●第91回選抜高等学校野球大会
~悪天候で練習試合中止 室内練習場へ~
~主砲らメニューを俊敏に無駄くこなす~
甲子園4日目の山梨学院野球部は早朝、専用バスで実戦感覚を補うため練習試合が行われる阪南大学天美グラウンド(大阪)に移動した。しかし、悪天候のために練習試合は中止となった。予定を変更して近畿大学生駒総合グラウンド(奈良)にある室内練習場へ。選手たちは、内野の広さを誇り人工芝の緑とアンツーカーのレンガ色のコントラストが美しいプロ仕様の室内練習場に感動。その練習場で約1時間半、打撃練習を中心に行い、主砲4番 野村健太、主将3番 相澤利俊、技巧派5番 菅野秀斗、俊足1番 渡邉嵩馬選手らが、それぞれの特徴を生かした練習メニューを、俊敏に無駄くこなしていた。
▷主砲としての打ち込みを行なった4番 野村健太は「自分の特徴は長打力だ」ときっぱり。それも頷ける、夏の甲子園は本塁打を放つなど、通算38本を誇る。しかし「4番打者なので、まずはランナーを返すことが重要な一番の仕事だと思うので、長打も大事なことですが、チーム貢献に心がけたい」と肝に銘じる。甲子園では「去年経験しているので、楽しくやれればいいと思う」と主砲がはにかんだ。
▷5.9秒の俊足を生かす練習を終えた1番 渡邉嵩馬は「自分の持ち味は、足を生かしてチャンスをつくれるバッター」とか細く謙虚に話す。「外野の守備でも俊足は武器になるので、自分の特徴を攻守で出せるように心がけていきたい」と頼もしい。甲子園では「応援などで、支えてくださっている人たちに感謝の気持ちを込めて、気負わずにプレーしたい」と目を輝かせた。
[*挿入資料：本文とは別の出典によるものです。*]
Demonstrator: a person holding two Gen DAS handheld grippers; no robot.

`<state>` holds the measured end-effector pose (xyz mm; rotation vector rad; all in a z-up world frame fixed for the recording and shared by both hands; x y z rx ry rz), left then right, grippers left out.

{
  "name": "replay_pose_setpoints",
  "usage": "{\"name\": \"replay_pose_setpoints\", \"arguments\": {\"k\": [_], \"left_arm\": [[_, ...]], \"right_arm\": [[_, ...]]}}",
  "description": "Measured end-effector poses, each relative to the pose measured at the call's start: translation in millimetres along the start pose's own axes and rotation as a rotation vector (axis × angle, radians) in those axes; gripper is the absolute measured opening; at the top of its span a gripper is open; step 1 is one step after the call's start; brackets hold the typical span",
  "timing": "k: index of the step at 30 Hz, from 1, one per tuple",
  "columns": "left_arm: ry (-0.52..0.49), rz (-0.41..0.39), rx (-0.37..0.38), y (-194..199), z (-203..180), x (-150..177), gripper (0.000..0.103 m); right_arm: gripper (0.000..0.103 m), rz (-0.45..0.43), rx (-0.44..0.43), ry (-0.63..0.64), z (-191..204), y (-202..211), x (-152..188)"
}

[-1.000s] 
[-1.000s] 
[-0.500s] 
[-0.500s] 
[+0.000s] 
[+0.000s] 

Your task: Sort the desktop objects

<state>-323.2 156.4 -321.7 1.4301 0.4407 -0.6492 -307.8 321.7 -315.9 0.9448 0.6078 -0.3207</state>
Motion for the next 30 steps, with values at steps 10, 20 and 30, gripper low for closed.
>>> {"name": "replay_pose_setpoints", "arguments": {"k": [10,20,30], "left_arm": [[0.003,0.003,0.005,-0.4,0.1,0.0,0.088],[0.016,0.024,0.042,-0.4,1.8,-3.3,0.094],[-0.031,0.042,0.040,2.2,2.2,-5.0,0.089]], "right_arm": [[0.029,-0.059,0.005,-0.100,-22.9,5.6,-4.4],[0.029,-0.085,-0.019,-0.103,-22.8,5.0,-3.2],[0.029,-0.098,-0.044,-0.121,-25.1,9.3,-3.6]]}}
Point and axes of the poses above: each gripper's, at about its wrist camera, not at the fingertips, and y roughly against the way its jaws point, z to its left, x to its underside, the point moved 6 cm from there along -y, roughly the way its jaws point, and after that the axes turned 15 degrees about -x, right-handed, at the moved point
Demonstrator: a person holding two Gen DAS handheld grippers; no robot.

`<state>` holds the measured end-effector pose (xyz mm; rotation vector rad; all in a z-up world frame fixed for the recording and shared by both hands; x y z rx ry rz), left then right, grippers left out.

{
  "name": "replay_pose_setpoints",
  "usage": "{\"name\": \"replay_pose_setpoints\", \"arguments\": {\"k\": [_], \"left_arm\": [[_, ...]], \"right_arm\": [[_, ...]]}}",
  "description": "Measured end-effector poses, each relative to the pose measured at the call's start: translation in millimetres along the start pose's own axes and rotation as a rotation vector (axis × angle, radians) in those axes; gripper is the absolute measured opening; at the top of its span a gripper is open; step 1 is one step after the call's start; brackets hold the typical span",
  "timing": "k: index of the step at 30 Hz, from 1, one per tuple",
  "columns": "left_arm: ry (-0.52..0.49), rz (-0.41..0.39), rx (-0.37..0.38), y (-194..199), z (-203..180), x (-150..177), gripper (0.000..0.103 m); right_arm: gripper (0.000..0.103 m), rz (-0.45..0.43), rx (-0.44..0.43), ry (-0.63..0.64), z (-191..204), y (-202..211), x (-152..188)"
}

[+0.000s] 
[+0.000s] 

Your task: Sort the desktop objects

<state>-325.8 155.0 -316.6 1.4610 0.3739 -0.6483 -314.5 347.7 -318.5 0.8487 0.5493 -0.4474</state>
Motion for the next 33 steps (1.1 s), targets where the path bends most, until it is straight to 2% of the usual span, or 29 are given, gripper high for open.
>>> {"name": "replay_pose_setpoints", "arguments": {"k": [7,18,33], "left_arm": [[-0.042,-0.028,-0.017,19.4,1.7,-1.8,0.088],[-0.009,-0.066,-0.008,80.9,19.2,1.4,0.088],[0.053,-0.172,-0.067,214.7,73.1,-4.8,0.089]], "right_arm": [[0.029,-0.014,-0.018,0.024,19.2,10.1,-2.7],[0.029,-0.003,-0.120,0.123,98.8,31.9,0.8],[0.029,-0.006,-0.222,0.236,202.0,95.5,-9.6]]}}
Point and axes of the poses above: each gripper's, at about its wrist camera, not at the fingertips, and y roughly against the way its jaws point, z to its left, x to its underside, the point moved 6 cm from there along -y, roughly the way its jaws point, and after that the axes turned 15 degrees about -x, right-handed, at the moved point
▷技巧打法に磨きをかける練習を終えた5番 菅野秀斗は「ホームランはあまりないが長打も単打も打てるのが自分の個性だ」と、続けて「バットコントロールで広角に打ち分けられる」と打撃に自信を覗かせる。足は「50メートル、6.1秒」と俊足でヒットも稼げる。甲子園は、2番スタメンで夏にでた「どのコースでも、バットを出して打てる自信があるので、平常心で楽しみたい」とテンポよく話す。相手からすると嫌な打者だ。
▷左腕で夏の甲子園経験のある主将の相澤利俊は「こちらに来ると、どうしても練習時間が短くなるので、いかに短い練習時間でチームが集中してできるかが大きなカギとなる。キャプテンとして、大阪に入って心がけているのは、チームが集中して練習ができているか、体調を崩していないかなど、確り声かけをしたりしてやっています」と冷静。チームは「こちらに来てからも、体力を落とさないように確り走りを行なっている」と抜かりはない。「個人のちからだけで勝てるチームではないが、自分が何をすれば良いか、選手それぞれが特徴を生かし役割を果たして勝てるチーム」と言い切る。こちらに来てからも「チームは良い雰囲気でいる。まず初戦を突破して、一戦一戦チーム一丸となってって戦っていきたい」と凛々しく抱負を述べる。
▷吉田洸二監督は「試合を本当は、やりたかった」と落胆の表情。刹那して「近畿大学の素晴らしい室内練習場で練習できたことは、試合よりもいい経験ができたので、選手たちにとって大いにプラスになったのではないかと思う」と頷く。「今日は投手陣も投げ込みがたっぷりできていたし、打撃練習も、周辺での走り込みもできて、選手の表情は非常に明るい」と思わず笑みがこぼれる。明日は開会式リハーサル、その翌日は開会式、一日置いて初戦を迎える。「そうなると、気が引き締まって選手の顔は凛々しくなる」と結んで、生駒総合グラウンド室内練習場を後にした。